RELATIONS ET RAPPORTS DE FORCE

Ce qui frappe, à la lecture de la carte des acteurs, c’est la moindre visibilité des discours scientifiques tenus par les scientifiques même sur internet. Leurs paroles et leurs positions, les dissensions qui animent la communauté scientifique sont surtout relayées par les associations, les militants et le corps politique. De plus, les acteurs scientifiques qui jouent un rôle fondamental dans la controverse, l’Académie des Sciences, l’Académie de Médecine, le CNRS demeurent en marge de la carte, ils ne sont pas beaucoup cités par les autres sites. Eux-mêmes ne pointent globalement pas vers beaucoup d’autres adresses.

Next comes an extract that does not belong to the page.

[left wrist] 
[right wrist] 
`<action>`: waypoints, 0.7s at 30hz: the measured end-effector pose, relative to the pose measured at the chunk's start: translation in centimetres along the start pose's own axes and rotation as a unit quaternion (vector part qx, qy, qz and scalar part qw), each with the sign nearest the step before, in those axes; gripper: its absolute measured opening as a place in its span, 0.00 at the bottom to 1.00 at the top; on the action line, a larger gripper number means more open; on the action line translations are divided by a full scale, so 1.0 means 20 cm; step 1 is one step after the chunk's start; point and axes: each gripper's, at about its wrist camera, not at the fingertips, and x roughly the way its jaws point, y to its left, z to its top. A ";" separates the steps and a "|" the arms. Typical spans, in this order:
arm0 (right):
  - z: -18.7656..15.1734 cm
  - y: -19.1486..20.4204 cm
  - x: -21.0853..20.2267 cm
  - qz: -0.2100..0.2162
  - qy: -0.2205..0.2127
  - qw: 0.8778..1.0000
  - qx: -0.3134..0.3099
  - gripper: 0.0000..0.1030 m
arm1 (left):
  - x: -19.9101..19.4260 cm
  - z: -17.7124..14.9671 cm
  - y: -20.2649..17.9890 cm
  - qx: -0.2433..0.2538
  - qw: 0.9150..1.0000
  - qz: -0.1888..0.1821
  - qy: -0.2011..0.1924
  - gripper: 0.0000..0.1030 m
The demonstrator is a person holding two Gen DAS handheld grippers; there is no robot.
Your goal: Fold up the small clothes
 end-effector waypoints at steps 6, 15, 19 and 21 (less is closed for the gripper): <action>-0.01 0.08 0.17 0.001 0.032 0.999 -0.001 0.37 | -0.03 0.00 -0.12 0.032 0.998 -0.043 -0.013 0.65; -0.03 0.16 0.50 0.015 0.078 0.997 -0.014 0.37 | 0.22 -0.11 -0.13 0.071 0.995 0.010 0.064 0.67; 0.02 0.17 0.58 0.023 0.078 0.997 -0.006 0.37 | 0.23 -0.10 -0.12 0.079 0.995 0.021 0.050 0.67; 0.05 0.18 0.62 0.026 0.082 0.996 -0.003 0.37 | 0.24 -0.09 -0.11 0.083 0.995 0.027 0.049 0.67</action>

De plus, on constate une véritable dichotomie entre les différents types d’acteurs : un espace est vraiment dominé par les sites dits « gouvernementaux », qui dépendent vraiment des décisions et des positions politiques. Le maillage y est très serré et le site www.drogues.gouv.fr est au centre, il joue le rôle de lien entre les sites (à la fois lieu de liens sortants et entrants). Le site est donc véritablement central dans la sphère politique. De l’autre côté de la carte, il est moins aisé de déceler un acteur central : si le site cannabis.free.fr est au centre parce qu’il pointe vers tous les autres sites que l’on peut considérer comme « mouvements partisans ». Le regroupement de ces derniers sur la carte révèle bien la proximité de leurs positions : en effet, on retrouve souvent sur ces sites la volonté d’une dépénalisation du cannabis, en vertu du fait que ce produit ne doit pas être considéré comme une drogue dure. Au centre de la carte, quelques sites constituent des carrefours, c’est principalement parce qu’ils revêtent un caractère informatif. Ainsi, Wikipédia joue comme un rôle d’intermédiaire entre les positions qui s’affrontent quant à la question du statut du cannabis.

 

Force est donc de constater des rapports de force au travers de la carte. Il existe une dichotomie entre les mouvements militants partisans d’une dépénalisation du cannabis (justifiée par une reconsidération du produit) et les sites gouvernementaux. La cartographie du web rend donc bien compte des dissensions qui animent la société française quant au statut du cannabis. La fermeté du politique quant à la question se traduit bien par sa situation cartographique et le peu de liens sortant vers d’autres sites.

Si la cartographie du web semble donc refléter la controverse sociétale, il demeure que certains acteurs « virtuels » (notamment les sites militants) occupent en réalité une place moins importante sur la scène du débat public, largement dominée par les médias, les scientifiques et le gouvernement.